TRY IT: With the exception of the pictures, transcribe the entire listing exactly.

INPUT DATA:

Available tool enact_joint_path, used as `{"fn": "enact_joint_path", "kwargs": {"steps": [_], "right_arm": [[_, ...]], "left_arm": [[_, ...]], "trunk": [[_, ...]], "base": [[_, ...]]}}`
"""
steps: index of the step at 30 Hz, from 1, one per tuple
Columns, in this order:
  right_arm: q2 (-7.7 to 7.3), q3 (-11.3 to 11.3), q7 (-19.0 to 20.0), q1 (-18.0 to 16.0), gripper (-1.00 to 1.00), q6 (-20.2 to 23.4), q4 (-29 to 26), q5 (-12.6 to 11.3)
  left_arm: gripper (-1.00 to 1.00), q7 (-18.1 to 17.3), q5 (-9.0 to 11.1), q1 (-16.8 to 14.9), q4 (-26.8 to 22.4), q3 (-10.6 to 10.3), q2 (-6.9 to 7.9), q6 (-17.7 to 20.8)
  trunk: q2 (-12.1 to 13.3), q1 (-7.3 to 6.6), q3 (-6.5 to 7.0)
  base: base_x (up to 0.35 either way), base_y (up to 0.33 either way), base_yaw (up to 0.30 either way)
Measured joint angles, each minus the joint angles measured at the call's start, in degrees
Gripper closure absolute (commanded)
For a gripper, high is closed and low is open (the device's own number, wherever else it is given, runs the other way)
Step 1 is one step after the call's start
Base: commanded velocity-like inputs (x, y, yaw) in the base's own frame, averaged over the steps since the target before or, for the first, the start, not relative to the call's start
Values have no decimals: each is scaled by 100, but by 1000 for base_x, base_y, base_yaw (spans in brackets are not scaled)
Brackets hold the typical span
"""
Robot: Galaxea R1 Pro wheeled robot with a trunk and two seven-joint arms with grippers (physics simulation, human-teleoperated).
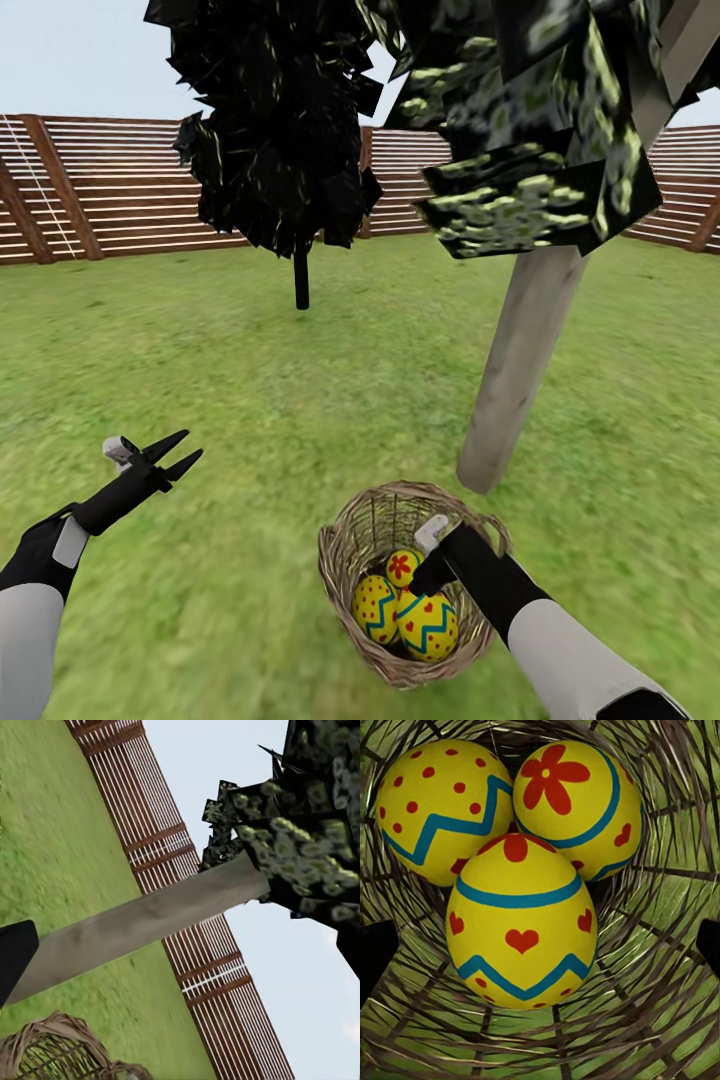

WRITTEN SOLUTION:
Available tool enact_joint_path, used as `{"fn": "enact_joint_path", "kwargs": {"steps": [_], "right_arm": [[_, ...]], "left_arm": [[_, ...]], "trunk": [[_, ...]], "base": [[_, ...]]}}`
"""
steps: index of the step at 30 Hz, from 1, one per tuple
Columns, in this order:
  right_arm: q2 (-7.7 to 7.3), q3 (-11.3 to 11.3), q7 (-19.0 to 20.0), q1 (-18.0 to 16.0), gripper (-1.00 to 1.00), q6 (-20.2 to 23.4), q4 (-29 to 26), q5 (-12.6 to 11.3)
  left_arm: gripper (-1.00 to 1.00), q7 (-18.1 to 17.3), q5 (-9.0 to 11.1), q1 (-16.8 to 14.9), q4 (-26.8 to 22.4), q3 (-10.6 to 10.3), q2 (-6.9 to 7.9), q6 (-17.7 to 20.8)
  trunk: q2 (-12.1 to 13.3), q1 (-7.3 to 6.6), q3 (-6.5 to 7.0)
  base: base_x (up to 0.35 either way), base_y (up to 0.33 either way), base_yaw (up to 0.30 either way)
Measured joint angles, each minus the joint angles measured at the call's start, in degrees
Gripper closure absolute (commanded)
For a gripper, high is closed and low is open (the device's own number, wherever else it is given, runs the other way)
Step 1 is one step after the call's start
Base: commanded velocity-like inputs (x, y, yaw) in the base's own frame, averaged over the steps since the target before or, for the first, the start, not relative to the call's start
Values have no decimals: each is scaled by 100, but by 1000 for base_x, base_y, base_yaw (spans in brackets are not scaled)
Brackets hold the typical span
"""
Robot: Galaxea R1 Pro wheeled robot with a trunk and two seven-joint arms with grippers (physics simulation, human-teleoperated).

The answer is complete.